Faculty of Health Care Sciences, Himeji Dokkyo University, Himeji, Japan.
Department of Medical Engineering, Kawasaki University of Medical Welfare, Okayama, Japan.
Adv Exp Med Biol. 2018;1065:169-179. doi: 10.1007/978-3-319-77932-4_11.
The differences in hemodynamic and ventilatory responses to graded exercise between men and women have not been well documented. Using wave intensity (WI) analysis, which is useful for analyzing ventriculo-arterial interaction, we aimed to elucidate the sex-specific differences.
We enrolled 48 healthy subjects (24 men and 24 women, age 21.3 ± 1.6 and 20.5 ± 0.9 years, n.s. [not significant]). Using ultrasonic diagnostic equipment, we measured WI, arterial stiffness parameter (β), force-frequency relation (FFR) and other hemodynamic parameters in the carotid artery before and during graded bicycle exercise. We also analyzed expired gas volume (VE) during the exercise. The workload was increased stepwise by 20 W at 1-min intervals up to respiratory compensation (RC) point through the anaerobic threshold (AT). WI is defined as WI = (dP/dt) (dU/dt), where P is blood pressure, U is velocity, and t is time. The peak value of WI (W) increases with left ventricular (LV) peak dP/dt, in other words, an index of cardiac contractility. The FFR was obtained as the linear regression line of W on heart rate. β is defined as β = ln (Ps/Pd)/[(Ds - Dd)/Dd], where D is the arterial diameter, and suffixes s and d indicate systolic and diastolic, respectively.

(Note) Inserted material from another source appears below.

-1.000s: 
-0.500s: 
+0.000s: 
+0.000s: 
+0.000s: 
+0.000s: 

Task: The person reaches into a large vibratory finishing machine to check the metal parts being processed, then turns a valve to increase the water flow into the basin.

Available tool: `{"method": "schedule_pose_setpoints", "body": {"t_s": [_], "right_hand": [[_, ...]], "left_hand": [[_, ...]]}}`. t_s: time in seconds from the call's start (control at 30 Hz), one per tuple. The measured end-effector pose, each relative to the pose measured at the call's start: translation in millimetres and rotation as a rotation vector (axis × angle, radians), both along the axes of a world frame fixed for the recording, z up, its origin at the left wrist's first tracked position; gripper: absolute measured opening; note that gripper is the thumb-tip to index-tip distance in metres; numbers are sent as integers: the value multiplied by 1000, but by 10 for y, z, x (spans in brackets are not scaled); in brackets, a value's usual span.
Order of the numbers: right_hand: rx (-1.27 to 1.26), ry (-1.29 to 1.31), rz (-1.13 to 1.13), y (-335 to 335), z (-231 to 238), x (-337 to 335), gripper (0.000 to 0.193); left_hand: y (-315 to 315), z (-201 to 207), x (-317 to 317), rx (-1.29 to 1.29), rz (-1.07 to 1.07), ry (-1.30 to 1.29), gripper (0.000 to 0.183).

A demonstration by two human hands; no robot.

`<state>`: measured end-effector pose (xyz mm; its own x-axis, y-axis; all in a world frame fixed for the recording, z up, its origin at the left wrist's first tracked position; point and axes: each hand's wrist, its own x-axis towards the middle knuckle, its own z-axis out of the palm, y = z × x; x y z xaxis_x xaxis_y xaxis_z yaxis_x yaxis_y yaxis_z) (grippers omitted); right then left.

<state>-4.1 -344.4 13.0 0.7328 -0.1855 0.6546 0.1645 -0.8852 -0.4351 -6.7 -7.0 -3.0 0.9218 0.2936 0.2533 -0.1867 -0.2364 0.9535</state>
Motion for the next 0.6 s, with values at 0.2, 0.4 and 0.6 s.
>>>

There was no difference in the body mass index between men and women. Carbon dioxide outputs (VCO) did not differ at rest, but those at AT and RC were greater in men. Oxygen consumptions (VO) in men and women at rest did not differ, but those in men at AT and RC were greater. Workloads per body weight in men and women did not differ at AT, but they were greater in men at RC. Systolic pressures at rest, AT and RC were greater in men than women. Heart rates in men and women did not differ at any stage of the graded exercise. W did not differ at rest and AT, but it was greater in men than women at RC. The slope of the FFR during the period from rest to AT did not differ between men and women. However, the slope of the FFR during the period from AT to RC was greater in men.

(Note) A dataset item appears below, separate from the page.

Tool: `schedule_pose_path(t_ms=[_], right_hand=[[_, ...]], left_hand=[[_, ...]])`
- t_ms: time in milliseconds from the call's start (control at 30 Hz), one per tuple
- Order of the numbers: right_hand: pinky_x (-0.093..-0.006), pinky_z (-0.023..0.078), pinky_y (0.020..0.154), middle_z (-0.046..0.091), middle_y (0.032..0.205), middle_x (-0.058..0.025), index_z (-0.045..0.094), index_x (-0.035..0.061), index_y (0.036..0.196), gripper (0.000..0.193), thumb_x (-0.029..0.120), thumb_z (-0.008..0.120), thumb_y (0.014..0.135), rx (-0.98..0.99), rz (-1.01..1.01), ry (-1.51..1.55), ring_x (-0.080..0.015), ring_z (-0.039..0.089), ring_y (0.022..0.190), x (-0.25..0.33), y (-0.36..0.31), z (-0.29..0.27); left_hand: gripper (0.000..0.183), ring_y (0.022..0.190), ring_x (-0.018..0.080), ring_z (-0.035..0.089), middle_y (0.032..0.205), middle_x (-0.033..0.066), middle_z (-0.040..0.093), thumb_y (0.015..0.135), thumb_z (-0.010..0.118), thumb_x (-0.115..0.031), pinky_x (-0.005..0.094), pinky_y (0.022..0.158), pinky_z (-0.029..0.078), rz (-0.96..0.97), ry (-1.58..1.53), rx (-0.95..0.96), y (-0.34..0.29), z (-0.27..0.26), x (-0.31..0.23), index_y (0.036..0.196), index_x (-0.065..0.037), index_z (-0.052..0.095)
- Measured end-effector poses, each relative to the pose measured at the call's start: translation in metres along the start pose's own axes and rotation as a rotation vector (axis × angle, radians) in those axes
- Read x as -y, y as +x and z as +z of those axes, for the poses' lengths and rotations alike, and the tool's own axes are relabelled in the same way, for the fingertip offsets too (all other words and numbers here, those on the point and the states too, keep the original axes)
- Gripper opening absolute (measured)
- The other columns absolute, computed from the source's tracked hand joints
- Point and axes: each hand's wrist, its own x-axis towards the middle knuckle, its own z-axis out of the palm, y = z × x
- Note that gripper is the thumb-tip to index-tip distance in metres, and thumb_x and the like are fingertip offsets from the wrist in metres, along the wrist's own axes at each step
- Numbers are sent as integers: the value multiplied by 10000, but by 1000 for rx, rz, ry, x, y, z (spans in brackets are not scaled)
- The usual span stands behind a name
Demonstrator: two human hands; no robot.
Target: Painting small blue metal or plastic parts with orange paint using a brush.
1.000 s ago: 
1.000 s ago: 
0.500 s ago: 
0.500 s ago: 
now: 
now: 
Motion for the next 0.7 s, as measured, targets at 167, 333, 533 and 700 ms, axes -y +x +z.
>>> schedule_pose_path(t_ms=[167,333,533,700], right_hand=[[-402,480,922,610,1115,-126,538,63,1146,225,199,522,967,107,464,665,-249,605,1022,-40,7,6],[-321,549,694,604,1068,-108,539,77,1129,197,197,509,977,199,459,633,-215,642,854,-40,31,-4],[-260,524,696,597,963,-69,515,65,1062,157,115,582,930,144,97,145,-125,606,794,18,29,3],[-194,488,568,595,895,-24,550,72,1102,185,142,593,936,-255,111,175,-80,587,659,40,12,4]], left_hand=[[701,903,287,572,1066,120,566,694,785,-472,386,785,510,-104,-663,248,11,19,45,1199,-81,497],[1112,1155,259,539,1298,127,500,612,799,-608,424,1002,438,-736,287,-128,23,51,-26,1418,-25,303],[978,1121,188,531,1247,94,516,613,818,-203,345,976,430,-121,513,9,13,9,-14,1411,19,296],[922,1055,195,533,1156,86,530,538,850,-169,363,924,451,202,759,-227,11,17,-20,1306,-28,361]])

The reached values of workload/weight at RC, VCO at AT and RC, VO at AT and RC, W at RC, and the slope of the FFR during the period from AT to RC were greater in men than women.
男女在分级运动时的血流动力学和通气反应差异尚未得到很好的记录。使用波强度(WI)分析,这对于分析心室-动脉相互作用很有用,我们旨在阐明性别特异性差异。
我们招募了 48 名健康受试者(24 名男性和 24 名女性,年龄分别为 21.3±1.6 岁和 20.5±0.9 岁,无统计学差异)。使用超声诊断设备,我们在颈动脉中测量了 WI、动脉僵硬参数(β)、力频率关系(FFR)和其他血流动力学参数,在分级自行车运动前和运动期间进行了测量。我们还分析了运动期间的呼气量(VE)。通过无氧阈(AT),将工作负荷以 20W 的步长,每 1 分钟增加一次,直至达到呼吸补偿(RC)点。WI 定义为 WI=dP/dt·dU/dt,其中 P 是血压,U 是速度,t 是时间。WI 的峰值(W)随着左心室(LV)的峰值 dP/dt 而增加,换句话说,这是心肌收缩力的指标。FFR 是通过 W 对心率的线性回归线获得的。β定义为β=ln(Ps/Pd)/[(Ds-Dd)/Dd],其中 D 是动脉直径,后缀 s 和 d 分别表示收缩期和舒张期。
男性和女性的体重指数没有差异。在休息时,二氧化碳产量(VCO)没有差异,但在 AT 和 RC 时,男性的 VCO 更大。在休息时,男性和女性的耗氧量(VO)没有差异,但在 AT 和 RC 时,男性的 VO 更大。在 AT 时,男性和女性的单位体重工作量没有差异,但在 RC 时,男性的工作量更大。在休息、AT 和 RC 时,男性的收缩压高于女性。在任何分级运动阶段,男性和女性的心率都没有差异。在休息和 AT 时,W 没有差异,但在 RC 时,男性的 W 大于女性。从休息到 AT 期间,FFR 的斜率在男性和女性之间没有差异。然而,从 AT 到 RC 期间,FFR 的斜率在男性中更大。
RC 时的工作负荷/体重、AT 和 RC 时的 VCO、AT 和 RC 时的 VO、RC 时的 W 以及 AT 到 RC 期间 FFR 的斜率在男性中均大于女性。